- Born: Mee Hye Hong Busan, South Korea
- Education: University of Illinois (BA) University of North Carolina at Chapel Hill (MSW)
- Known for: Disability rights advocacy

= Mia Ives-Rublee =

Disability rights activist

Mia Ives-Rublee is an American disability rights activist, policy analyst, social worker, and public speaker who currently works as the Senior Director of the Disability Justice Initiative at the Center for American Progress. She is best known for her work on the Women's March in 2016, co-founding the Women's March Disability Caucus and developing the accessibility plans for the original march in 2017. She was nominated by President Joe Biden on December 20, 2021 to the President's Advisory Commission on Asian Americans, Native Hawaiians, and Pacific Islanders.

==Early life and education==
Ives-Rublee was born in South Korea with the Korean name. She was born with osteogenesis imperfecta. She immigrated to the United States through inter-country adoption at the age of three. She attended Walter Hines Page High School in North Carolina and studied sociology at the University of Illinois Urbana-Champaign. At Illinois, she competed in Wheelchair Track and Road Racing and was the president of Delta Sigma Omicron, a disability service fraternity. After graduating with a bachelor's degree in sociology, she attended the University of North Carolina at Chapel Hill and obtained her master's degree in social work. She then worked as a research associate, and wrote a guest column about service dogs in The News and Observer.

== Disability activism ==

=== Women's March ===
Ives-Rublee became involved with the Women's March on Washington following the 2016 U.S. presidential election. She saw posts online about the march and decided to get a group of disabled friends together to push for the event to include disabled people. Estimates showed over 40,000 disabled people attended. The event was one of the first progressive political events to have Deaf certified interpreters.
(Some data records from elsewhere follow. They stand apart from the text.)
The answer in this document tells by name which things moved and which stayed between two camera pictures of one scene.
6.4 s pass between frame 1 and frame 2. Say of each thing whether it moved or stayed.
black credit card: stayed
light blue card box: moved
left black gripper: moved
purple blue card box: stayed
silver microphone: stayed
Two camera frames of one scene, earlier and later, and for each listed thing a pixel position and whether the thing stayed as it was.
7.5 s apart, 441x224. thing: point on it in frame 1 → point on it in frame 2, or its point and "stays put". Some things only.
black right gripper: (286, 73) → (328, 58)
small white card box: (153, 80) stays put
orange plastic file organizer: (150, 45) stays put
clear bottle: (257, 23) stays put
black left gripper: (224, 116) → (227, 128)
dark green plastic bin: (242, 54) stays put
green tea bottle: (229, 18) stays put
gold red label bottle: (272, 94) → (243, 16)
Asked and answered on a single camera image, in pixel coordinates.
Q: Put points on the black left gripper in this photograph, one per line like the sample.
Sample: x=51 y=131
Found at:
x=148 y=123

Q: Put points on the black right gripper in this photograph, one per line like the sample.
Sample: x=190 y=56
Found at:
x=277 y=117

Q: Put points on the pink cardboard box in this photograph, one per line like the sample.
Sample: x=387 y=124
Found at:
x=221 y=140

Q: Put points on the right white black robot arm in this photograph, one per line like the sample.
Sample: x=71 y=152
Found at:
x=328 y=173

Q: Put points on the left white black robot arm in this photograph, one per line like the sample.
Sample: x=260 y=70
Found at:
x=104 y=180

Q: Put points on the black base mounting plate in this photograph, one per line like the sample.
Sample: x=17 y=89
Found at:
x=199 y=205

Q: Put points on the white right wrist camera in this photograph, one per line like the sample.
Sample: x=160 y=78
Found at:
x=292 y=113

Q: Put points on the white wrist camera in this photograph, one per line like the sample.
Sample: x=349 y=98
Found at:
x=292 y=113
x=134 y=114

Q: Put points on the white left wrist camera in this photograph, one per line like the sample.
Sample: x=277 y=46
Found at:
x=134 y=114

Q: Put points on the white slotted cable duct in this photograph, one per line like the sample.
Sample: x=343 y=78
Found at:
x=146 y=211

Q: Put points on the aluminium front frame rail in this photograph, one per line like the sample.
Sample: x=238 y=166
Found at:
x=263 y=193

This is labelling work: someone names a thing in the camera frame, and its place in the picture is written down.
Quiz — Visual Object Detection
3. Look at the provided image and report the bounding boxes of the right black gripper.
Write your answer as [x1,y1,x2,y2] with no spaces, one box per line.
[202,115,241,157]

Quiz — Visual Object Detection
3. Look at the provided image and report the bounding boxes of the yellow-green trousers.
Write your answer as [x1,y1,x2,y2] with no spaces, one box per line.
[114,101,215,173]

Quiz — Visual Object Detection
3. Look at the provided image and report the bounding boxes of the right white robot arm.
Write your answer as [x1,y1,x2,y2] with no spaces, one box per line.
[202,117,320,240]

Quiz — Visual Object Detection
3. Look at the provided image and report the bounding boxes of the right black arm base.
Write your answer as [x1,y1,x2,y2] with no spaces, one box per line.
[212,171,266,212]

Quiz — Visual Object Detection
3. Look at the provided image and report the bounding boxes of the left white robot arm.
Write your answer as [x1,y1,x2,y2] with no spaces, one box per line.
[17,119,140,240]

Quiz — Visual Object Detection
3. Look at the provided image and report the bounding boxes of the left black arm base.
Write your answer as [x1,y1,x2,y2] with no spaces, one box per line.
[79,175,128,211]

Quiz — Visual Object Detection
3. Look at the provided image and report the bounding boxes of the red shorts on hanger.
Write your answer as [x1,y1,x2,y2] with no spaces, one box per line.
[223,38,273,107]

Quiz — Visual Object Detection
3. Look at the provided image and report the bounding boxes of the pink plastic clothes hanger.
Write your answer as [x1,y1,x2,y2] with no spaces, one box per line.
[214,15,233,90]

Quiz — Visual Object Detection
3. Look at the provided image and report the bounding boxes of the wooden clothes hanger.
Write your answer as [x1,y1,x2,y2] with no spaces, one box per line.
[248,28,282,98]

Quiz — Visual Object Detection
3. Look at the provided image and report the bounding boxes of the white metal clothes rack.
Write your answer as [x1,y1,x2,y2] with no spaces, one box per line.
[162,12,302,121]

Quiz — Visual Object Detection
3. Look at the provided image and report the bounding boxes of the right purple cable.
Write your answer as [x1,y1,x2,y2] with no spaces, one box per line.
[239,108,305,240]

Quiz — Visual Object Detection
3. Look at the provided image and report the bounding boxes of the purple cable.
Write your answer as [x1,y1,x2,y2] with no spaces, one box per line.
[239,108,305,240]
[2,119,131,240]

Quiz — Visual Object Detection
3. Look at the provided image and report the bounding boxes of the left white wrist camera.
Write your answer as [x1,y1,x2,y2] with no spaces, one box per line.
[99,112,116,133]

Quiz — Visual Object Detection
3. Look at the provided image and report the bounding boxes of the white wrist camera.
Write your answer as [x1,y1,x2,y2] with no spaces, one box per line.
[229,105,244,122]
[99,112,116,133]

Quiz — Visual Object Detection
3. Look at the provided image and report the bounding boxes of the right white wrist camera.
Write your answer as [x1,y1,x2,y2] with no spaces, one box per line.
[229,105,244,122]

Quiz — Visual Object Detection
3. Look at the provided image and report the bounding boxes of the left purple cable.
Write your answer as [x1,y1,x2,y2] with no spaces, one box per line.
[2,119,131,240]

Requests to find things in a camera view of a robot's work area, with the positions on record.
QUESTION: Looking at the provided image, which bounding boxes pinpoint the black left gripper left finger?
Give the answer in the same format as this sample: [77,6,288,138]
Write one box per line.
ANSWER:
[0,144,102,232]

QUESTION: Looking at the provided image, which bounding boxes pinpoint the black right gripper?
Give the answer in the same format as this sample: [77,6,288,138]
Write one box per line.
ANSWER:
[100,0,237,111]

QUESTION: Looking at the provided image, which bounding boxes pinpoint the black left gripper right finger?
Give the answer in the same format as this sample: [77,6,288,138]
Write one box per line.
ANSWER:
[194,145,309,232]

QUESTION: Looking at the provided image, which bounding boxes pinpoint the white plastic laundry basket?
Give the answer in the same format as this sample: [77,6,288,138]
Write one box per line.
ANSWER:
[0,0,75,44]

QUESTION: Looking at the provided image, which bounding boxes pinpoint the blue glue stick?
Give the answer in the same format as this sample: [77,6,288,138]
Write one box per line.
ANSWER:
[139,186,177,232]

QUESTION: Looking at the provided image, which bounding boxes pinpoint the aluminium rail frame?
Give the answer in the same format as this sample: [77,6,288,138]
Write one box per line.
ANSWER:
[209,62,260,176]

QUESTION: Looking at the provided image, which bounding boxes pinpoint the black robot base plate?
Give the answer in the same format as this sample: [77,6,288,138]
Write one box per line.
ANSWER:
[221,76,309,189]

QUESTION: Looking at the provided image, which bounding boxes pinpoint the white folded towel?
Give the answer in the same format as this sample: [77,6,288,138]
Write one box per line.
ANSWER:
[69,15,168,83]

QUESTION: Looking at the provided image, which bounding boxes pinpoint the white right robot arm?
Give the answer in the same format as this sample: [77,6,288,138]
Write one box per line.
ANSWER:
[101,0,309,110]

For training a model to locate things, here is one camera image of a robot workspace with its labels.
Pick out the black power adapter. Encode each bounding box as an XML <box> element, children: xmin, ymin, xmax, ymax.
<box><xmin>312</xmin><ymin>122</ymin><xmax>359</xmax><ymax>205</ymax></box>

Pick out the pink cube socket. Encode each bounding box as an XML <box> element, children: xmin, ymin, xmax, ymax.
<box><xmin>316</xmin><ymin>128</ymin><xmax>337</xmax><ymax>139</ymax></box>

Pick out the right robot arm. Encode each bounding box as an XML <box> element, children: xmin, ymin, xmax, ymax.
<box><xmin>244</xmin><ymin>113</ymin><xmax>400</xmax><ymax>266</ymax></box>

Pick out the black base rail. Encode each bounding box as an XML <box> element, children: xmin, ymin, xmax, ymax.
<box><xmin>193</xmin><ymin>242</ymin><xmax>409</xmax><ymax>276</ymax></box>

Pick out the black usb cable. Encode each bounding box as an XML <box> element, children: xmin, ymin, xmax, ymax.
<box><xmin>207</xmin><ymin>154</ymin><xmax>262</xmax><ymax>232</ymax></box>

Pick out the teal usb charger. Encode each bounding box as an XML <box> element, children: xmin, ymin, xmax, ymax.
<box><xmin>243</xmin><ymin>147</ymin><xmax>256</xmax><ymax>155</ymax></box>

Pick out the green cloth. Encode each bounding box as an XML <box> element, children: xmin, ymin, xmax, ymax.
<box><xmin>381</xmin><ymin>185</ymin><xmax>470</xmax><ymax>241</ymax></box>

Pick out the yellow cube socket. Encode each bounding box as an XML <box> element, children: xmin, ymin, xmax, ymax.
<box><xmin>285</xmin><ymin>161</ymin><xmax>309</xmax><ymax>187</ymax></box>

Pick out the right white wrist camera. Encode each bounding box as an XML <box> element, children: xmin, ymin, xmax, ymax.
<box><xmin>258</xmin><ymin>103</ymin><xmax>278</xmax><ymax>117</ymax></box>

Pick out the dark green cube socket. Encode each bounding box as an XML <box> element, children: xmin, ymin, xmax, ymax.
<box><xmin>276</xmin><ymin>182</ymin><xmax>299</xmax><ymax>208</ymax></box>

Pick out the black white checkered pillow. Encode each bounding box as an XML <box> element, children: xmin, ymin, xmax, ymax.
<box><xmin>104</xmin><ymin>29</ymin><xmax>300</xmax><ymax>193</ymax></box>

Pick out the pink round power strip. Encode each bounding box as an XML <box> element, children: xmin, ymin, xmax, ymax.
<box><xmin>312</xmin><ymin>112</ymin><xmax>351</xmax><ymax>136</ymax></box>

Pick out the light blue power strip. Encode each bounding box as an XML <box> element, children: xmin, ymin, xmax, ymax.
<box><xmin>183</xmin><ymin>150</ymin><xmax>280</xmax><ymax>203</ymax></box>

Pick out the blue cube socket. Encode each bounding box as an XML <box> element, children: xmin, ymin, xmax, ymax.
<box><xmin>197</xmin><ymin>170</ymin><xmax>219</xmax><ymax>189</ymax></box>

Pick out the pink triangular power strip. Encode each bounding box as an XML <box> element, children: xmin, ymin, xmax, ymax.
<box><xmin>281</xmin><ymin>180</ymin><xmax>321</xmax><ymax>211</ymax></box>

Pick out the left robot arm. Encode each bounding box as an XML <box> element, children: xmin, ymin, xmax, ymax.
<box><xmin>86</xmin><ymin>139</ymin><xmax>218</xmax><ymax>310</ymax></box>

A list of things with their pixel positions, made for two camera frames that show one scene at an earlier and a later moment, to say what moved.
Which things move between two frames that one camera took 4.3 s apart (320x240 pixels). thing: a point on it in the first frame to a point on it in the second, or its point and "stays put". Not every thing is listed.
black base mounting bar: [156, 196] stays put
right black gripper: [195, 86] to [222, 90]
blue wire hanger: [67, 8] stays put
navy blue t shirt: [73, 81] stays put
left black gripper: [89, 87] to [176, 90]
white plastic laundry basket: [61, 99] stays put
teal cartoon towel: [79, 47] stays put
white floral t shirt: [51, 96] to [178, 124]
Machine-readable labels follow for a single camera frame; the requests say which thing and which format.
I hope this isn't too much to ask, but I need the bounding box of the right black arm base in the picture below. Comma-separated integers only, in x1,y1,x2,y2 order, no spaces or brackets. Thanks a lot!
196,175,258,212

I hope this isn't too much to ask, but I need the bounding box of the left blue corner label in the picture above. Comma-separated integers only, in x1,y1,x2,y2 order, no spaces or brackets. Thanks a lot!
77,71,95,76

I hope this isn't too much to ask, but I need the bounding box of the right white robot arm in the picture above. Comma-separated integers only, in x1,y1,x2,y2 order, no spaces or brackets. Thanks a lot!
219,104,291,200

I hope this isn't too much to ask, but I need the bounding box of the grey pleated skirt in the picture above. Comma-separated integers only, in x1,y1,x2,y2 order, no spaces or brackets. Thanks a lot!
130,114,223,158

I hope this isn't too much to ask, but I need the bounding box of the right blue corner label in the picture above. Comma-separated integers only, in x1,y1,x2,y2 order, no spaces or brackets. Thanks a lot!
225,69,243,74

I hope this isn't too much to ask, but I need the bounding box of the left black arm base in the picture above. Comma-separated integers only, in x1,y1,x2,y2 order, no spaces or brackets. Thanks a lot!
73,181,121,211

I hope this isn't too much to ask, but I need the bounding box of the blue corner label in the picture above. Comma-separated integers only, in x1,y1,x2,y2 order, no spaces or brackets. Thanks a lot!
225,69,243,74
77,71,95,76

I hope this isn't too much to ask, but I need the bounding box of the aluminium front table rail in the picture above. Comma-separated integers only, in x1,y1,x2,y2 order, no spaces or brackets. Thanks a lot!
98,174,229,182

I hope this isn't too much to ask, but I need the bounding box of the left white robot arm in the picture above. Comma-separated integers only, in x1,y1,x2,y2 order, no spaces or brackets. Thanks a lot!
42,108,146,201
=== Center for American Progress ===
Ives-Rublee currently works at the Center for American Progress as the Senior Director of the Disability Justice Initiative. On September 21, 2021, she provided testimony to U.S. Senate Committee on Finance Subcommittee on Social Security, Pensions, and Family Policy during a hearing on "Policy Options for Improving Supplemental Security Income". Shortly after her testimony, she also contributed a guest column to The New York Times about disability beneficiaries.

In May 2022, Ives-Rublee wrote an opinion piece in response to Ed Yong's "The Millions of People Stuck in Pandemic Limbo" for The Atlantic, where she advocated for continued masking and other public health measures to support immunocompromised people.

She worked with Representative Ayanna Pressley, Senator Tammy Duckworth, and Senator Patty Murray on a resolution to establish a "Disability Reproductive Equity Day".

==Awards and recognition==
Ives-Rublee was named one of the Glamour's 2017 Women of the Year, along with other Women's March organizers. In May 2019, the UNC Chapel Hill's School of Social Work gave her an Outstanding Alumni award. She was also named She the People's 20 Women of Color to Watch in 2020.